Venue: Chippen Street Theatre (Chippendale NSW), Oct 24 – Nov 2, 2019
Playwright: Israel Horovitz
Director: Rahel Romahn
Cast: Tristan Artin, Elliott Giarola, Rajesh Valluri
Images by Shayan
As delinquents Murph and Joey wander the streets of New York, they stumble upon Gupta at a bus stop trying to get to the Bronx without knowing the English language. The boys are amused by Gupta’s Indian clothing, and proceed to taunt him, gradually increasing in intensity over the play’s 45 minutes.
Israel Horovitz’s The Indian Wants The Bronx premiered in 1968, the year of Martin Luther King’s death, at the height of America’s civil rights movement. Although the work is undoubtedly dated, with a central Indian character unable to speak English, the way it frames bigotry as an unassailable reality regardless of intentions by individuals, remains valuable in our discourse about race. The young New Yorkers do not think of themselves as xenophobic, but consequences of their actions are certainly racist.
Directed by Rahel Romahn, the show is suitably energetic, fuelled by the irrepressible ebullience of unruly youth. A greater sense of danger, and dramatic tension, is slightly missing in early portions, but the show delivers the goods in its second half. Sound by Kailesh Reitmans provides excellent support in calibrating atmosphere for every scene, and lighting design by Thomas Walsh, although obvious with its objectives, is effective in escalating tensions.
Three accomplished performers take us through this story of racially motivated violence, with Rajesh Valluri leaving a strong impression as Gupta, able to convey a sense of dignity for the character in spite of his unfortunate circumstances. Tristan Artin and Elliott Giarola are strong in their roles, both actors detailed and passionate with what they bring to the stage. The production is an engaging one, made believable by a thoughtful and cohesive team.

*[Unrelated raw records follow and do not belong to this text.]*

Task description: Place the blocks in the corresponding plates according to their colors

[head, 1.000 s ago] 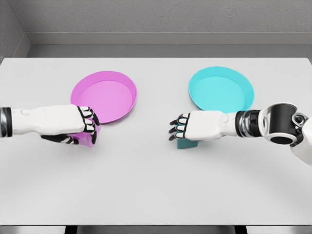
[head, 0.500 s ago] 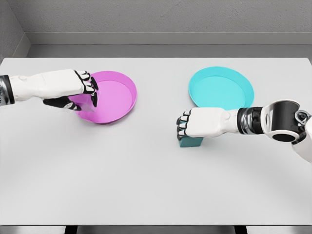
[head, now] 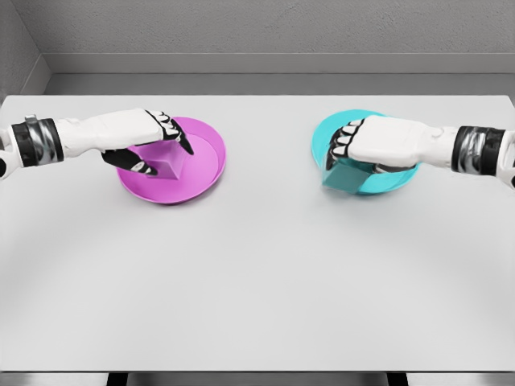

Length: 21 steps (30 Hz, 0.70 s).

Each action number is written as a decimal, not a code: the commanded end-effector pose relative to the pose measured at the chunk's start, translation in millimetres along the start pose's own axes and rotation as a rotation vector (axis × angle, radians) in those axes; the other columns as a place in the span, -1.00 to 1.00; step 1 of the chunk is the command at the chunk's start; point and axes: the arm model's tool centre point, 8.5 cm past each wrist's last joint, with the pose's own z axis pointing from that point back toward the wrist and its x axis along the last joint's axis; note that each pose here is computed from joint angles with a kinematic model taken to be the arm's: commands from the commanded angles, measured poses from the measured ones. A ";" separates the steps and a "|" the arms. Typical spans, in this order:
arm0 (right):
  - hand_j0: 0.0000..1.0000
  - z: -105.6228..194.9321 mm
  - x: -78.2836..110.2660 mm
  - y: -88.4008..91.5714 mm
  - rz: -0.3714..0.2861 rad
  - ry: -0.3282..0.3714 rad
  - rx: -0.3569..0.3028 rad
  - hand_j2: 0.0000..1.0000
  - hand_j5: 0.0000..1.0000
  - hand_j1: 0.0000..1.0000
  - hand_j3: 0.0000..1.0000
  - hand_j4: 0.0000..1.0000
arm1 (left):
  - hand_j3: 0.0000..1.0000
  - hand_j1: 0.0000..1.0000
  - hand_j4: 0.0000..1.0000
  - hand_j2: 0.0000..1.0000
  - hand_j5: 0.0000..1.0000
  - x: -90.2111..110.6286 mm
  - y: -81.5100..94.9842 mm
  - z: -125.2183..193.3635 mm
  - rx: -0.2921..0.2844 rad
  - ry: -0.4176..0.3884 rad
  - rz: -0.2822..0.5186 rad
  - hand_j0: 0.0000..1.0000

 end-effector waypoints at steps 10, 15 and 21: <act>0.27 46.0 -70.7 4.4 -0.235 0.175 -0.151 0.27 0.27 0.27 0.27 0.27 | 1.00 1.00 1.00 1.00 1.00 -6.8 8.6 2.9 0.025 0.013 0.017 1.00; 1.00 29.7 -64.1 2.8 -0.246 0.142 -0.172 1.00 1.00 1.00 1.00 1.00 | 1.00 1.00 1.00 1.00 1.00 -23.3 11.4 44.6 0.038 0.068 0.063 1.00; 1.00 38.6 -74.4 7.4 -0.266 0.175 -0.167 1.00 1.00 1.00 1.00 1.00 | 1.00 1.00 1.00 1.00 1.00 -33.7 2.4 76.6 0.044 0.104 0.132 1.00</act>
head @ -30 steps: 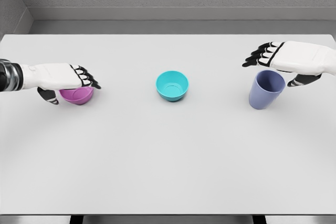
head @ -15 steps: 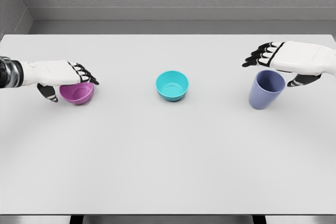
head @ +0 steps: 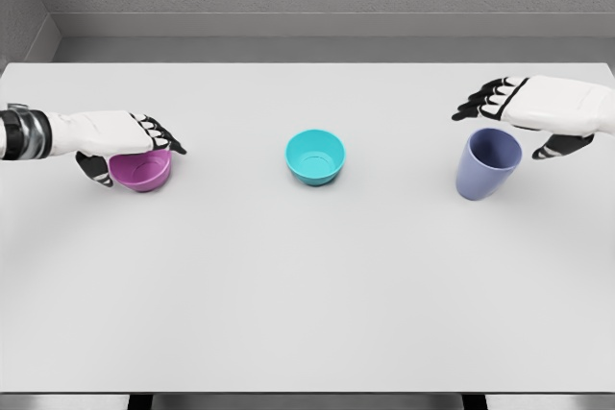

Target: Stacking bowl and cup with both arms

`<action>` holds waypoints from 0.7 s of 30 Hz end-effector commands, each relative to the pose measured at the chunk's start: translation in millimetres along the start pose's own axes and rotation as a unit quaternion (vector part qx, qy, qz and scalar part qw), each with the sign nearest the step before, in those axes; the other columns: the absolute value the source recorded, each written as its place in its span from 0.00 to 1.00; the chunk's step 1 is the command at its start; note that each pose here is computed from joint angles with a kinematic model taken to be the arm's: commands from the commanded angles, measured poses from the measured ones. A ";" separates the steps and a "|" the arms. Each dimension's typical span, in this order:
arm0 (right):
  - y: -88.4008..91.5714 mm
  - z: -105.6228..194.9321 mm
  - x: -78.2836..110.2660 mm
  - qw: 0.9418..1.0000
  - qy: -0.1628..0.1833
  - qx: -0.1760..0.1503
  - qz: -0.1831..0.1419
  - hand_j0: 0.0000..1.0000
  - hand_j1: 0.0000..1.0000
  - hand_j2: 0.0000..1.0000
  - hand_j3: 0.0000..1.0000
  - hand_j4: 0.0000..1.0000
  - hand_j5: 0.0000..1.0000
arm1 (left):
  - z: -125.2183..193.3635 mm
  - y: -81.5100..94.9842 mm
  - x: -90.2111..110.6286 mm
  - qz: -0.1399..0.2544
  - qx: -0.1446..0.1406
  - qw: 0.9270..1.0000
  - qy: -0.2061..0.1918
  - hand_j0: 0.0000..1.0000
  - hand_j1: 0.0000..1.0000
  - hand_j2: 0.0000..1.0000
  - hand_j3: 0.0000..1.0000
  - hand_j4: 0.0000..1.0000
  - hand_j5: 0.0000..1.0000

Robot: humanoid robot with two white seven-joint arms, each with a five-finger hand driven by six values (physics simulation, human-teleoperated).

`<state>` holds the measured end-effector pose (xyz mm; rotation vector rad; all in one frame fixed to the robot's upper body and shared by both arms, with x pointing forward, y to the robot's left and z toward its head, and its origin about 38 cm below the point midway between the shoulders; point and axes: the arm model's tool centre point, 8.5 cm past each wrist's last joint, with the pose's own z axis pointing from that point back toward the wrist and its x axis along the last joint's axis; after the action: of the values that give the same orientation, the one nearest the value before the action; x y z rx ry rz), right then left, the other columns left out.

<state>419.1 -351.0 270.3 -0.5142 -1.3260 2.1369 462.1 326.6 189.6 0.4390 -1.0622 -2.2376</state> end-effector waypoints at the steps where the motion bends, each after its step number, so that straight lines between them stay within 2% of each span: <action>1: 0.6 0.8 -1.6 1.000 0.002 -0.001 -0.004 1.00 1.00 1.00 1.00 1.00 1.00 | -0.8 0.3 0.0 0.000 0.000 1.000 0.001 1.00 1.00 1.00 1.00 1.00 1.00; 8: 8.2 -5.7 -2.2 1.000 -0.001 0.006 -0.013 1.00 1.00 1.00 1.00 1.00 1.00 | -1.1 -0.2 0.1 -0.001 -0.001 1.000 0.001 1.00 1.00 1.00 1.00 1.00 1.00; 21: 4.5 -8.4 -3.7 1.000 0.001 0.003 -0.010 1.00 1.00 1.00 1.00 1.00 1.00 | -3.7 -5.0 -3.1 0.005 -0.007 1.000 0.005 1.00 1.00 1.00 1.00 1.00 1.00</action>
<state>425.0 -350.0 262.2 -0.5001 -1.3121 2.1294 463.6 327.9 185.4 0.4410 -1.0423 -2.2398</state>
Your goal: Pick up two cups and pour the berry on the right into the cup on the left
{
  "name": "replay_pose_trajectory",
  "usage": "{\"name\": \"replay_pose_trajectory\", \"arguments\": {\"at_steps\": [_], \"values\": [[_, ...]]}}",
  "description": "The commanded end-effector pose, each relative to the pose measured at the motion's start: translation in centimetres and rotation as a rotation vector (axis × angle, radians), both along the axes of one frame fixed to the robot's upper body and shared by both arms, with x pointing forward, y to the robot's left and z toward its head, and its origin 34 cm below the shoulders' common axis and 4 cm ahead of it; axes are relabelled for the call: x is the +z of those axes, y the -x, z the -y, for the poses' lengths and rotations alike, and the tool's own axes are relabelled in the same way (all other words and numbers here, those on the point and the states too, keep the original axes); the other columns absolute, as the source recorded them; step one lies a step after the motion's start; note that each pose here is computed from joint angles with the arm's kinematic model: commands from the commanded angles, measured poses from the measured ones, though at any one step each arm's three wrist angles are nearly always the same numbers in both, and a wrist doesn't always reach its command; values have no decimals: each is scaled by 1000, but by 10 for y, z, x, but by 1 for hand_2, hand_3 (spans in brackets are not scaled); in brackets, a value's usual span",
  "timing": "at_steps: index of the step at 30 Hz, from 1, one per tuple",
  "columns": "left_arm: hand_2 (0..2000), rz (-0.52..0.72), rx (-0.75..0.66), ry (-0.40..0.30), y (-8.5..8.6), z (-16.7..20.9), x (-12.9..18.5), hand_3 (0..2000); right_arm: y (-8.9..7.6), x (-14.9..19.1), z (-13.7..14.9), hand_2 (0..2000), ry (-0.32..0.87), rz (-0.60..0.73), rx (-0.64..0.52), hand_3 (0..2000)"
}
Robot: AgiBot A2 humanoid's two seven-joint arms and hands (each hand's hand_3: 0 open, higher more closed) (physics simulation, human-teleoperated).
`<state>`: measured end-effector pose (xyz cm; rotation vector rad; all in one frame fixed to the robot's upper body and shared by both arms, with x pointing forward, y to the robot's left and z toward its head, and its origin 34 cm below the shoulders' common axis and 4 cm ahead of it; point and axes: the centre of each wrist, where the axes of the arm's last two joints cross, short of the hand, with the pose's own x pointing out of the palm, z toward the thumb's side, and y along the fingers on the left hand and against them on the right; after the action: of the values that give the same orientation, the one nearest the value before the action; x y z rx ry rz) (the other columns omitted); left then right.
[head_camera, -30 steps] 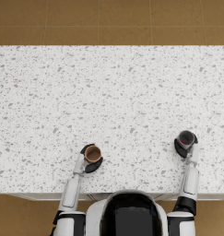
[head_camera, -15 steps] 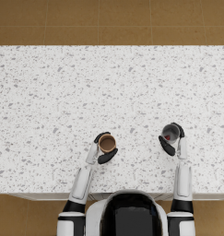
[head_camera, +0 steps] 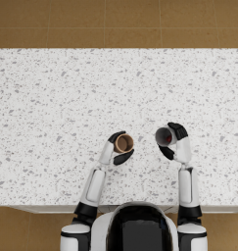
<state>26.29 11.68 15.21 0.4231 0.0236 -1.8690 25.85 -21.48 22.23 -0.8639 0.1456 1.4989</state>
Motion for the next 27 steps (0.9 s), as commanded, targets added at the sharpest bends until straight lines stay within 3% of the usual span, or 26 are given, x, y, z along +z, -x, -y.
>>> {"name": "replay_pose_trajectory", "arguments": {"at_steps": [1,11,16,27], "values": [[2000,30,-10,11,-8,7,11,1280,-2,17,-13,2000,27,67,30,1280],[2000,-4,-26,-2,-7,13,1,1280,-4,40,-36,2000,283,197,-54,1280],[2000,23,-44,9,-11,21,11,1280,3,48,-45,2000,412,261,-106,1280],[2000,6,-44,8,-10,22,6,1280,8,52,-63,2000,688,347,-237,1280]]}}
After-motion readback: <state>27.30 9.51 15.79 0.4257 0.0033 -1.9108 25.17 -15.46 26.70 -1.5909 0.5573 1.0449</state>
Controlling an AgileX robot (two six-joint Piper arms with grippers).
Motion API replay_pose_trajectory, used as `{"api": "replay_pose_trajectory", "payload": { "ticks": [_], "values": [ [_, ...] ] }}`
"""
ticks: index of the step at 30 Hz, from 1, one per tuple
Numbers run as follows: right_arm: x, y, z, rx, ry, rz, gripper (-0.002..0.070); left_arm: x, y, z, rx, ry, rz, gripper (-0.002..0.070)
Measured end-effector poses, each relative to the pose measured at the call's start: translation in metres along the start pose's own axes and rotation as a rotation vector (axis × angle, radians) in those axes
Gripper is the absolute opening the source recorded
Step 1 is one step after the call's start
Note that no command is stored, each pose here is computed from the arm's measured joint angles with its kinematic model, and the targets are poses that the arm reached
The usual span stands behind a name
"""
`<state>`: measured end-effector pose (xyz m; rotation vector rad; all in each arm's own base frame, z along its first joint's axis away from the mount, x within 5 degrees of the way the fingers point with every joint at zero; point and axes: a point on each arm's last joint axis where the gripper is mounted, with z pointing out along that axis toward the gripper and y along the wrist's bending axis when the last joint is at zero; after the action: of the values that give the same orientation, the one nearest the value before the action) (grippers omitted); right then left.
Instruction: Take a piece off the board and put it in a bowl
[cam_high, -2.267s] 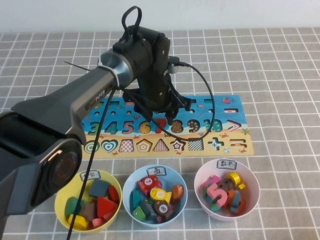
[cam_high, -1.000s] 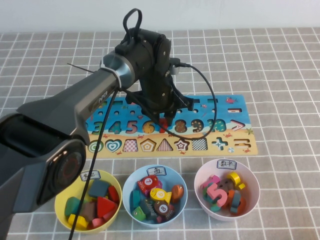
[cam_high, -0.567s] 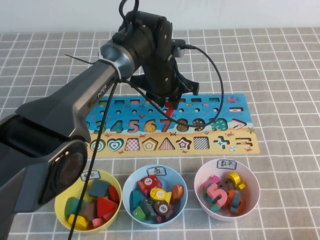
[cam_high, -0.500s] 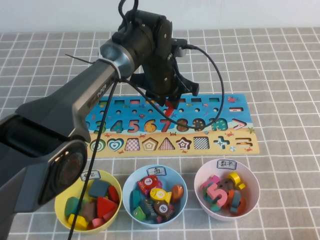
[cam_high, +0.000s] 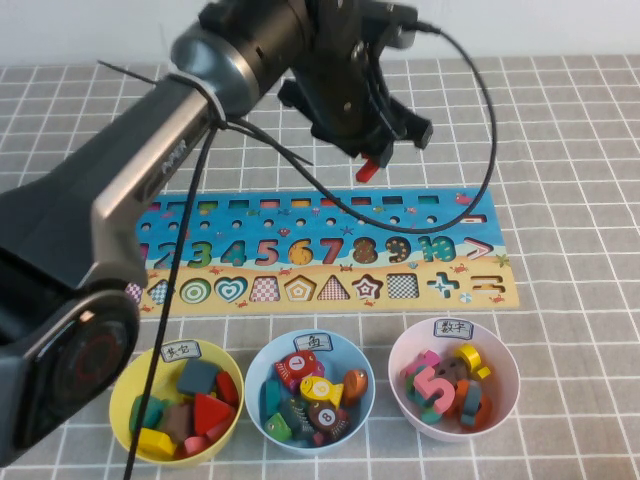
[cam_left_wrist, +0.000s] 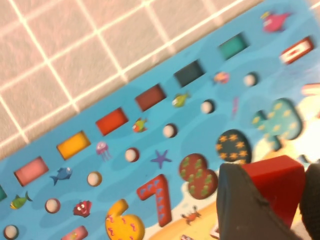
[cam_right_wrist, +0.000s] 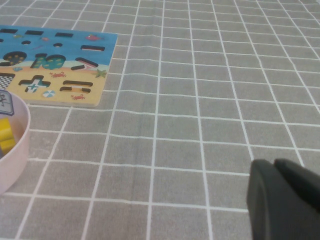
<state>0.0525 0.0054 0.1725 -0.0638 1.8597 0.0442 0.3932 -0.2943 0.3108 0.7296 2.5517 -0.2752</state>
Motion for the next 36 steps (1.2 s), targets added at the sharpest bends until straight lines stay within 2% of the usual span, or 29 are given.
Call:
{"api": "replay_pose_trajectory", "payload": {
  "ticks": [7,13,20,27,32,36],
  "values": [
    [0.0,0.0,0.0,0.0,0.0,0.0,-0.0017,-0.002,-0.017,-0.044,0.024,-0.076,0.054,0.0211],
    [0.0,0.0,0.0,0.0,0.0,0.0,-0.0017,0.016,-0.035,-0.052,0.04,-0.021,0.124,0.0211],
    [0.0,0.0,0.0,0.0,0.0,0.0,-0.0017,0.048,-0.034,-0.066,0.039,0.063,0.144,0.0211],
    [0.0,0.0,0.0,0.0,0.0,0.0,-0.0017,0.089,-0.036,-0.057,0.061,0.206,0.145,0.0211],
    [0.0,0.0,0.0,0.0,0.0,0.0,-0.0017,0.118,-0.067,-0.038,0.081,0.309,0.229,0.021],
    [0.0,0.0,0.0,0.0,0.0,0.0,-0.0017,0.128,-0.093,-0.033,0.111,0.276,0.29,0.0211]
  ]
}}
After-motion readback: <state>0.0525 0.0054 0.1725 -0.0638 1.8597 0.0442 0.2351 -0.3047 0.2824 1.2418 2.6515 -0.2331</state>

One of the boys is Irish, and the other Jewish. Mid-century New York was not always kind to them, yet they are unable to see themselves reflected in their Indian victim. History shows that it is easy for people to forget their own persecution, and dispense upon others the injustices they had previously suffered. Half a century after Horovitz’s writing however, it may seem that the new generations of today, determined to define themselves as unprecedentedly enlightened, have become much more compassionate in how they regard society. The establishment is still in the habit of keeping groups of people subjugated, but opposition to their modus operandi is indisputably growing.